My dismissive reviews of web technologies might give the impression that I love native applications. Most native applications are wonderful to use (Postico, Zed), and I try to use them whenever possible.

Having switched to Zed a couple of months ago, I will never go back to VS Code. Everything in it (really everything) happens instantly. You might think that VS Code is "fast enough", but it's like comparing the speed of sound to the speed of light. The difference is barely noticeable, but that's the whole point. How did Zed manage to achieve this? The developers wrote their own GPU framework from scratch and created the editor entirely in Rust. When you use modern hardware wisely, it is truly fast. Who would have thought?

I would like to delve deeper into React Native for desktops. The DOM-like rendering model of RN appeals to me as a web developer; moreover, I think it provides the right balance between excellent DX and performance, especially with the New Architecture. I still don't quite understand why RN for desktops is not very popular, as theoretically it looks like the perfect balance (although the reason may be insufficient quality support from RN developers).

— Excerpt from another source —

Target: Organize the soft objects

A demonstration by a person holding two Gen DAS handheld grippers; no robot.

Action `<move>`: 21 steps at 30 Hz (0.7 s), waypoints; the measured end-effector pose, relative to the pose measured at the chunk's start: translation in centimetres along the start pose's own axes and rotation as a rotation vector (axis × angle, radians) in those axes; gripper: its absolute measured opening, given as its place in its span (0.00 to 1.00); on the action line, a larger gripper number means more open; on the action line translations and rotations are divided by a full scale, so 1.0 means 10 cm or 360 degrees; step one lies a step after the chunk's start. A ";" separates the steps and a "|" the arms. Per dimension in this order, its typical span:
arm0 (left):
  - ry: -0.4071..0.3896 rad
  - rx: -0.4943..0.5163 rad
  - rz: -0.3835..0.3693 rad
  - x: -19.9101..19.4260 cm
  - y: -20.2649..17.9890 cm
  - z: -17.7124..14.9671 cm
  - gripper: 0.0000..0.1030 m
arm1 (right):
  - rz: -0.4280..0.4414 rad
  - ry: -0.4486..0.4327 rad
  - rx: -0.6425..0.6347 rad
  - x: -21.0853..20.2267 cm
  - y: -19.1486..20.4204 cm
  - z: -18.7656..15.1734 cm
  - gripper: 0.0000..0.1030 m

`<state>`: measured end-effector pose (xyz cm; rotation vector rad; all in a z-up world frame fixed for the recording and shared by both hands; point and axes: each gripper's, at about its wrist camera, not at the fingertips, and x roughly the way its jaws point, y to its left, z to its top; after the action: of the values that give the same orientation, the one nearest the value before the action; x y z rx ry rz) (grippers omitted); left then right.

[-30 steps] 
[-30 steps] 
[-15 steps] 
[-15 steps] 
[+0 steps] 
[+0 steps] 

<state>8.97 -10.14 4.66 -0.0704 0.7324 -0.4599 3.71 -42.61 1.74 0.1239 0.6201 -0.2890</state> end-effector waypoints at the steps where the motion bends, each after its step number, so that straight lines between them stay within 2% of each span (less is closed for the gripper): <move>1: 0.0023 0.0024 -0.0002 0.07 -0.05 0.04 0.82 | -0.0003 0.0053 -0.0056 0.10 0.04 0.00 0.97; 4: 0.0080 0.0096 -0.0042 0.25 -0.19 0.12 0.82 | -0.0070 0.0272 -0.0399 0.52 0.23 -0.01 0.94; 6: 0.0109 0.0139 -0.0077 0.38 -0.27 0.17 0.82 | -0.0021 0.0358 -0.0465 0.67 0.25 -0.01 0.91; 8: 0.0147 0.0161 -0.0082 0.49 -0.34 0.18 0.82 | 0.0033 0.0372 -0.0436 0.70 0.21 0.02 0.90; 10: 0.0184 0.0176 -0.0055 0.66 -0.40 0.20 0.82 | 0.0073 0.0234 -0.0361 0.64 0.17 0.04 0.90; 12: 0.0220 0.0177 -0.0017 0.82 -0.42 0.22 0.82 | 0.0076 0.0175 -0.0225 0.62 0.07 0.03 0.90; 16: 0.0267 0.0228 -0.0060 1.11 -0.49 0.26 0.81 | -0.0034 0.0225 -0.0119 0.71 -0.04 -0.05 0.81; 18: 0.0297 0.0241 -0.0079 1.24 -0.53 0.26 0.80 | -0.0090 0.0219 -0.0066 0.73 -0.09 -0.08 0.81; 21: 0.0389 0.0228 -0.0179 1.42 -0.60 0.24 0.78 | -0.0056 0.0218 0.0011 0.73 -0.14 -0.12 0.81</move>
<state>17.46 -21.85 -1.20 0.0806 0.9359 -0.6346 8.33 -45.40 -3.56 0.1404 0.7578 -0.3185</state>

Unfortunately, not everything is good in the world of nativity either. Adobe products are notorious for their frequent crashes. The search menu in Windows 11 is laughably bad. Activity Monitor in macOS takes 5 seconds to compile a list of running programs.

So, are we doomed?

Obviously, these problems are not related to a specific programming language, operating system, or industry. The reason is a broader trend of releasing "faster and worse". Release speed is more important than quality.

The Tragedy of the Commons

The situation has worsened especially in recent years because modern computers have become much faster than the average person needs. If you start scrolling through YouTube Shorts in a desktop browser, memory leaks (more than 2 GB!) will begin, and finally, everything will hit the resource limit. This would have been unthinkable in the old days when computers had only 2 GB of RAM. The seemingly unlimited computing resources of modern machines become an excuse for creating lower quality software.

The "Acceptability" Trick

As you have noticed, it is very important to me that programs are easy to use, but after talking to different people, I realized that this approach is not so popular. Most people are fine with waiting 500 ms for the context menu to appear after right-clicking, and they don't notice the lag when resizing the window. This is either a habit from the times when it took 15 seconds to load an image, or learned helplessness in the face of poor user experience. But we can improve quality, we have the technology.

“Ship It” Culture

You can create projects, and create them quickly. With this article, I don't want to blame anyone for quick iterations with new ideas, but there is a huge difference between considering performance degradation as technical debt and completely ignoring performance. It seems that in many programs we use every day, performance was not considered even after their release; it looks like developers are just waiting for hardware capabilities to catch up with their needs. This approach is acceptable if you are creating something super-progressive, but if your task is to display text on the screen, then I am unlikely to agree with you.

Productive Performance

From reading this article, one might conclude that I recommend optimizing everything down to individual CPU commands. While this in itself would be an impressive result, for most software this is completely unrealistic (unless you are Chris Sawyer developing RollerCoaster Tycoon). This article is not about performance for the sake of performance. I just realized that developers of large-scale modern software seem to care little about its usability because you will use it anyway. This is not the future I strive for.

If you are a software developer, then I urge you to create it with precision and quality in mind. Pay attention to milliseconds. Appreciate what you enjoy using. Keep the bar of your craft and be proud of it.

Stop spending more on fewer features.